## Collected material
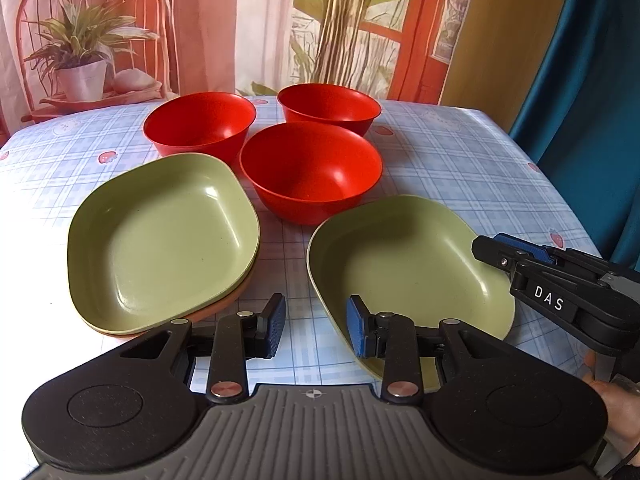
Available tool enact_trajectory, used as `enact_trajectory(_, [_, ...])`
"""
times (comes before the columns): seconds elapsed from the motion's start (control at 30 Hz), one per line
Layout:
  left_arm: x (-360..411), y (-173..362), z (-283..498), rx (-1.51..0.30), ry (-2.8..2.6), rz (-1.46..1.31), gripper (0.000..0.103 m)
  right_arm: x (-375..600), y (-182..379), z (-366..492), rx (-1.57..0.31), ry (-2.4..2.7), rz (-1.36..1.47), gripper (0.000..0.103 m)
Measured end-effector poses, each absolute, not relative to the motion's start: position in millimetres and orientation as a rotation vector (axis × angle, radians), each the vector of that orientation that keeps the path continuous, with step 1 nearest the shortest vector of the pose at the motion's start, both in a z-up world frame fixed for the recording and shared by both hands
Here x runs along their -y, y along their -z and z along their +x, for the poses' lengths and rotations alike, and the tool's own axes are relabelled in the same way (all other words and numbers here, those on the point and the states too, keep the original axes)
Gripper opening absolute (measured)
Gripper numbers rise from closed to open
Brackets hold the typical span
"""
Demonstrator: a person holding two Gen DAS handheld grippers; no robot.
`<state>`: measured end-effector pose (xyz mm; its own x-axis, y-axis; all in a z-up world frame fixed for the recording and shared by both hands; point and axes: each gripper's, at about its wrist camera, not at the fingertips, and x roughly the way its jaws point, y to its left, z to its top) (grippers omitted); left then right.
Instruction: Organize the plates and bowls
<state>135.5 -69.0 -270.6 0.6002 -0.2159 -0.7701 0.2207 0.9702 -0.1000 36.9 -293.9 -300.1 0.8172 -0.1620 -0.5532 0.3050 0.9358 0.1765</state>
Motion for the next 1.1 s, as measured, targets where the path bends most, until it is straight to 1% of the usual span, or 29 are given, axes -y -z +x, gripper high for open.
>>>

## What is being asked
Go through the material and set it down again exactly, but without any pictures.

## Answer to this task
Available tool enact_trajectory, used as `enact_trajectory(_, [_, ...])`
"""
times (comes before the columns): seconds elapsed from the motion's start (control at 30 Hz), one per line
Layout:
  left_arm: x (-360..411), y (-173..362), z (-283..498), rx (-1.51..0.30), ry (-2.8..2.6), rz (-1.46..1.31), gripper (0.000..0.103 m)
  right_arm: x (-375..600), y (-182..379), z (-366..492), rx (-1.57..0.31), ry (-2.4..2.7), rz (-1.36..1.47), gripper (0.000..0.103 m)
Measured end-effector poses, each absolute, not relative to the motion's start: position in millimetres and orientation as a rotation vector (axis × angle, radians), each the vector of that orientation that keeps the path continuous, with step 1 nearest the shortest vector of the pose at the motion's start, both in a z-up world frame fixed for the recording and shared by both hands
Here x runs along their -y, y along their -z and z along their +x, for the poses' lengths and rotations alike, and the tool's own axes are relabelled in the same way (all other words and numbers here, those on the point and the states too, keep the original axes)
Gripper opening absolute (measured)
Gripper numbers rise from closed to open
Brackets hold the typical span
"""
Demonstrator: a person holding two Gen DAS handheld grippers; no robot.
`<state>`: measured end-effector pose (xyz mm; its own x-axis, y-axis; all in a z-up world frame fixed for the recording and shared by both hands; point and axes: each gripper's, at about its wrist camera, not at the fingertips, and x roughly the way its jaws point, y to its left, z to its top) (grippers omitted); left then right.
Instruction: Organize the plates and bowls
<state>135.5 -69.0 -270.6 0.6002 -0.2159 -0.7701 0.2207 0.9702 -0.1000 36.9 -293.9 -300.1 0.8172 -0.1620 -0.5532 0.3050 0.9358 0.1765</state>
Motion for the next 1.1 s, as measured, targets where the path bends most, until it is straight to 1% of the usual span, or 29 are given, axes -y -z +x, gripper high for open.
>>>

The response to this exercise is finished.